On 17 May 3018, Justice Minister Ziyambi Ziyambi told senators:
“We are saying children at the age of 16 can consent to sexual activities, yet, contrary to that it (the Constitution) says, when they are under 18, they cannot marry, so there is a contradiction. As I said, this is what we are looking at since I said we are analysing the law and we want to align this with the pending situation because it is ironic to say a child may indulge in sexual activities but cannot be married.”
Key statistics:
Citing various sources of data, the consortium of CSOs working on AGYW rights estimates –
- That the 15-24 age group population of girls and young women (AGYW) is 1.365 million.
- HIV prevalence for the 15-24 AGYW demographic is around 7.04%.
- In Zimbabwe, 22% of adolescent females aged between 15-19 years have begun childbearing.
- 1 in every 6 teenagers (17%) has given birth and another 5% are estimated to be pregnant with their first child.
- The proportion of girls aged 15-19 who have begun childbearing increases with age, from 3% among girls aged 15 to 48% among 19-year-olds.
- 48% of young people in Zimbabwe do not know their HIV status as they need parental consent for testing.
- 16,000 new HIV infections are attributed to young women who have never been married.

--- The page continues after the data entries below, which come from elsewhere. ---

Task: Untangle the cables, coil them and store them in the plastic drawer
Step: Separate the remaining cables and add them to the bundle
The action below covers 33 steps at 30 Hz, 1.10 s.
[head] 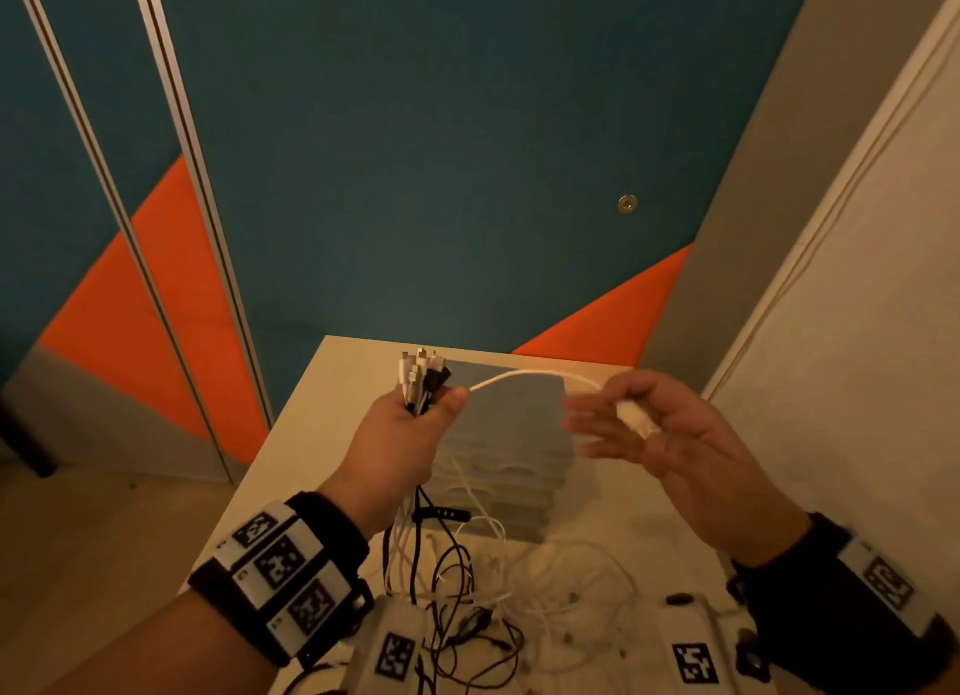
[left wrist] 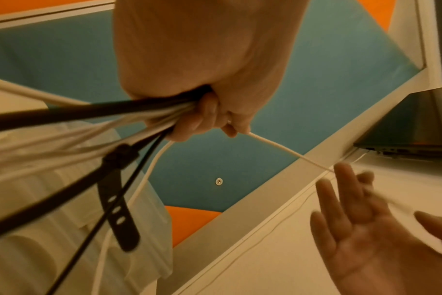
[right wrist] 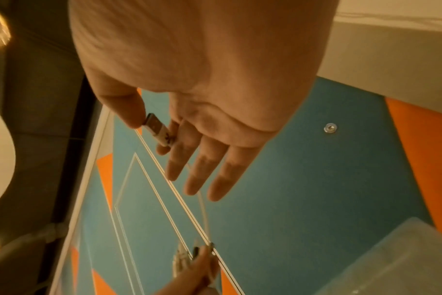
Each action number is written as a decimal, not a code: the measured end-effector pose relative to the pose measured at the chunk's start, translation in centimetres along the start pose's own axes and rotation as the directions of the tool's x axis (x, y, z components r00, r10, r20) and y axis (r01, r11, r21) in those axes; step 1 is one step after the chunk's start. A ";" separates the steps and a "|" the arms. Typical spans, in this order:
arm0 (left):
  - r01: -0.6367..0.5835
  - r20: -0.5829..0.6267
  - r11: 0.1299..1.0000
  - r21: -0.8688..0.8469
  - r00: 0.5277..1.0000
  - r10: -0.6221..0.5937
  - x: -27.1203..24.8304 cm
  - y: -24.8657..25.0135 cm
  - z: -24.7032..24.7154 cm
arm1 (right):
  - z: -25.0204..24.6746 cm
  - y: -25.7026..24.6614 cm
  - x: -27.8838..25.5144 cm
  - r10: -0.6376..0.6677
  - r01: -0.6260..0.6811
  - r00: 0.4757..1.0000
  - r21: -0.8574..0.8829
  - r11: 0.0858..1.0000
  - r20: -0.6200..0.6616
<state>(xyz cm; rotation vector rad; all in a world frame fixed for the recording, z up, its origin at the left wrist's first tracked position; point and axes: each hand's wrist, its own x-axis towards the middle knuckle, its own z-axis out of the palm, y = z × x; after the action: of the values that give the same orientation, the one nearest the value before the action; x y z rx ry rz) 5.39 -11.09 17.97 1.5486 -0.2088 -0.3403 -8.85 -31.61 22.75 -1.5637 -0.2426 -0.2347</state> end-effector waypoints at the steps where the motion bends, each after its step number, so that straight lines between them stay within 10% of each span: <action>1: -0.004 0.007 1.000 -0.001 1.000 0.004 0.0 0.0 0.3 | 0.1 -0.3 0.4 -0.015 0.014 0.999 0.013 1.000 0.036; 7: -0.181 0.034 0.983 -0.019 0.983 0.181 -0.5 1.2 1.1 | 1.6 -1.0 2.9 -0.138 0.063 0.958 -0.286 0.956 -0.252; 13: -0.251 0.194 0.961 -0.119 0.943 0.270 -2.1 2.3 3.2 | 3.1 1.1 4.6 -0.087 -0.027 0.975 -0.497 0.867 -0.205; 28: -0.218 0.170 0.958 -0.184 0.953 0.250 -3.0 2.3 4.2 | 5.0 3.6 4.4 0.023 -0.109 0.972 -0.362 0.926 -0.235; 33: -0.213 0.028 0.963 -0.166 0.975 0.221 -2.3 3.7 3.5 | 5.6 4.1 3.1 0.159 -0.164 0.986 -0.285 0.944 -0.040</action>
<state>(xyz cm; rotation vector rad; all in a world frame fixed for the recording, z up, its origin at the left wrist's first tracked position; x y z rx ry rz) 2.37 -13.60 21.94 1.3429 -0.3753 -0.2147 -4.65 -25.97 19.71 -1.8595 -0.0667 -0.1587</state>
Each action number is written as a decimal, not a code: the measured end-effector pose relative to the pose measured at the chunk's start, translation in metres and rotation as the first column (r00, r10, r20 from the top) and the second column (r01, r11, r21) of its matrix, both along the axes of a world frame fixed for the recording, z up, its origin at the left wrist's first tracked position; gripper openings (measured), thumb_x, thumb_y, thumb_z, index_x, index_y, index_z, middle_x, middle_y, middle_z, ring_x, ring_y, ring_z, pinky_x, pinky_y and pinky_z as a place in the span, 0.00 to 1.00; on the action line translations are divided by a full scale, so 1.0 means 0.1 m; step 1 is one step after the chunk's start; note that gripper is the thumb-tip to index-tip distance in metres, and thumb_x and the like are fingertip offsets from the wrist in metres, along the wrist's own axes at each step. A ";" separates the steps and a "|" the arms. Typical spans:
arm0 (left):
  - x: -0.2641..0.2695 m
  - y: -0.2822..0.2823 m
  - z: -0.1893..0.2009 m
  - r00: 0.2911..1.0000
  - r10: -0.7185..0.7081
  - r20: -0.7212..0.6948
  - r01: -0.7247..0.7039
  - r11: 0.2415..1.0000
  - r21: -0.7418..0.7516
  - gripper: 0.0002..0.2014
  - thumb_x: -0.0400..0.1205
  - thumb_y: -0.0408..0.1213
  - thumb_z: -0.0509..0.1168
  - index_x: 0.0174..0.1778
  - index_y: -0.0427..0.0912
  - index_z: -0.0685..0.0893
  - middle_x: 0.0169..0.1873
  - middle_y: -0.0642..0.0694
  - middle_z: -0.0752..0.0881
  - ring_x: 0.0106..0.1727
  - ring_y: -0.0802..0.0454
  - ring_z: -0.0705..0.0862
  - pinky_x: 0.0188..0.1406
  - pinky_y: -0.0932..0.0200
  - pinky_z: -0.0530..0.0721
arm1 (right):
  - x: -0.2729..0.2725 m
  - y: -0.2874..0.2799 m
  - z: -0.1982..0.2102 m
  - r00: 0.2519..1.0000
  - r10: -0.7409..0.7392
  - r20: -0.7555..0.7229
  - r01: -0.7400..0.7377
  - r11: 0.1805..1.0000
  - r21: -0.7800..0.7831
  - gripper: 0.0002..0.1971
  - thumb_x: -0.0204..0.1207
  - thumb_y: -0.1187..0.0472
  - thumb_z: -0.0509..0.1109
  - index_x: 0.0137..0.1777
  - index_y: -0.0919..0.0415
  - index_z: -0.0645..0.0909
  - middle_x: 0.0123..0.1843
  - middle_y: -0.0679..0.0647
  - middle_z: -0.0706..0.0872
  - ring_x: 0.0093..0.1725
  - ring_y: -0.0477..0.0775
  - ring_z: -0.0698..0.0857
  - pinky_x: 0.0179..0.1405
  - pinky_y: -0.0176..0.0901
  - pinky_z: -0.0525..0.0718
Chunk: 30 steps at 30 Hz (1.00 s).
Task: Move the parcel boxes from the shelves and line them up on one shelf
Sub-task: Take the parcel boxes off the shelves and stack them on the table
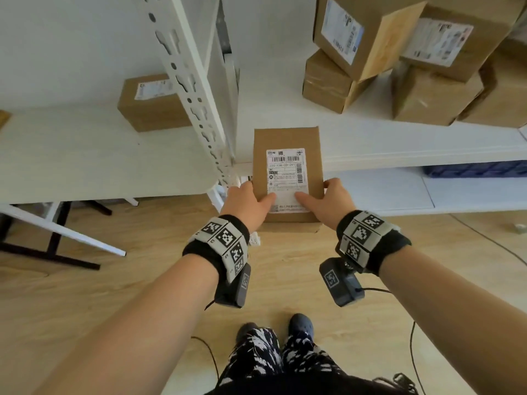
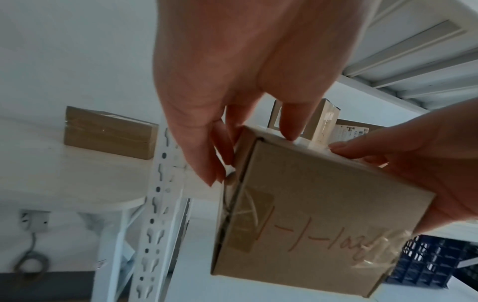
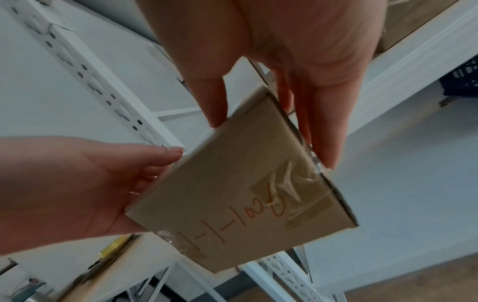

- 70,000 illegal abortions are performed in Zimbabwe annually, many of the involving adolescents under 16 years old.
In a ministerial statement given in Parliament on 8 December 2016, the then Minister of Primary and Secondary Education, Lazarus Dokora, said 4,500 boys and girls in Grade 7 would not proceed to Form 1 the following year due to pregnancy and marriage.
What are the CSOs advocating?
- The removal of age restrictions in accessing reproductive health services by adolescents, to enable them to access prevention tools which protect them from new HIV infections, AIDS related deaths, unintended pregnancies and unsafe abortions.
- That adolescents be given full rights to access reproductive health information, education and services, irrespective of their age, without parental consent.
- That the age of consenting to sexual activity and the minimum age of marriage should not be linked to the age at which adolescents can access sexual and reproductive health information, education and services.